Public health alert: hate crimes

Depression. Anxiety. Stress. Drug Abuse. Suicidal ideation.

These read like a checklist from the DSM-5.

The list, in fact, enumerates the insidious health complications of bias crimes, the surreptitious aftermath of hate-related violence that slips into the psyche of vulnerable populations poisoning the health of minds and bodies.

As caregivers, our nurses have the skills and know-how to help identify and fight these devastating illnesses in our hospitals and on our streets. We have committed to stand together to protect our most vulnerable patients and pool our professional resources to fight the health risks of hatred just as we would fight any other illness. Never in recent years has the need been more pressing.

Hate Crimes are on the rise

Across the country, communities have felt terror as hate crimes surged in 2015, escalated in 2016, and catapulted again in the first months of the new year. In 2015, according to The New York Times, hate crimes soared nationwide about 6 percent above the previous year. These bias-related incidents included “assaults, bombings, threats, and property destruction against minorities, women, gays and others.”

From 2015 to 2016, year-to-year increases in hate crimes ranging from 20 to 42 percent were reported in the metropolitan areas of New York City, Chicago, Seattle and Montgomery County, Maryland. During that same period, bias crimes in New York State shot up 20 percent. And compared to the same months in 2016, New York City reported hate crimes skyrocketed in January and February of 2017, up 55 percent.

More recently, on March 22, James Harris Jackson confessed to the stabbing of Timothy Kauffman in Midtown Manhattan because Kauffman was black. In general, he [Jackson] came here to target male blacks,” Chief of Manhattan Detectives William Aubry said. “He knew what he was doing ...” Kauffman, 66, was admitted to Bellevue Hospital Center, where he died.

NYSNA nurses working on the frontlines at Bellevue and other hospitals across New York State know first-hand how hate-related violence insinuates itself into our communities and the impact it can have on community health. They understand intimately the residual effects of Timothy Kauffman’s murder, of a bomb threat at a Jewish Community Center in Rochester, or of a woman kicked and beaten for wearing a hajib at Kennedy Airport.

Hatred is toxic on both an individual and a societal basis

Science supports what our nurses have witnessed. According to psychologists at UC Davis, victims of hate crimes experience higher levels of depression than victims of random crime. In addition, they continue to suffer more acutely “from depression, stress, and anger for as long as 5 years after their victimization occurred.” Where bias crimes are prevalent, members of minority communities, whether by sexual orientation, race, religion, or gender identity, have higher mortality and drug abuse rates — even among those who have not been targeted by violent hate crimes.

Toll on victims

Mortality rates are higher overall for LGBT people in places with extreme levels of anti-gay prejudice, one study showed. In neighborhoods where assault rates on LGBT people of all ages are high, suicidal ideation and attempts are significantly greater among LGTB teenagers; the high schoolers themselves were not necessarily victims of bias crimes.

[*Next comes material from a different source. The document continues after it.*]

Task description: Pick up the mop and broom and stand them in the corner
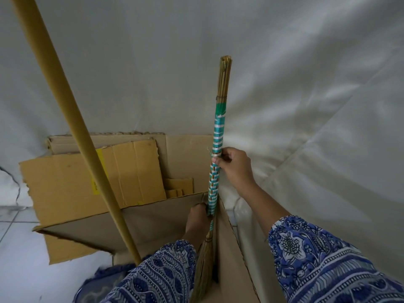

Groups subject to collective discrimination after a specific event, like the attack on the World Trade Center and the Pentagon, also suffer higher levels of psychological distress and lower levels of happiness. This was true, according to one study, of Arab Americans living in the United States who experienced discrimination after the September 11 attacks.

Hate is bad for the haters too

Hate is not just unhealthy for its victims. It is unhealthy for those who harbor it. Studies that have looked at the impact of anger on our bodies revealed the following: just five minutes of extreme anger can compromise our immune functions for up to six hours. People with high levels of anger regularly are at higher risk for heart disease.
In addition, researchers have associated feelings of “racial resentment” with higher levels of tobacco use. This, in turn, led to negative health outcomes for people with racist feelings toward others.

Nurses stand for health and against hate

As professionals, nurses take hate crime and its health consequences seriously. We are committed to bringing our considerable skills to identifying and treating the toxic effects hate has on the health of our communities. As caregivers, we commit to caring for ALL New Yorkers and we stand with the victims of hate crimes — LGBT, Muslims, Jews, women and people of color — in our hospitals and on our streets.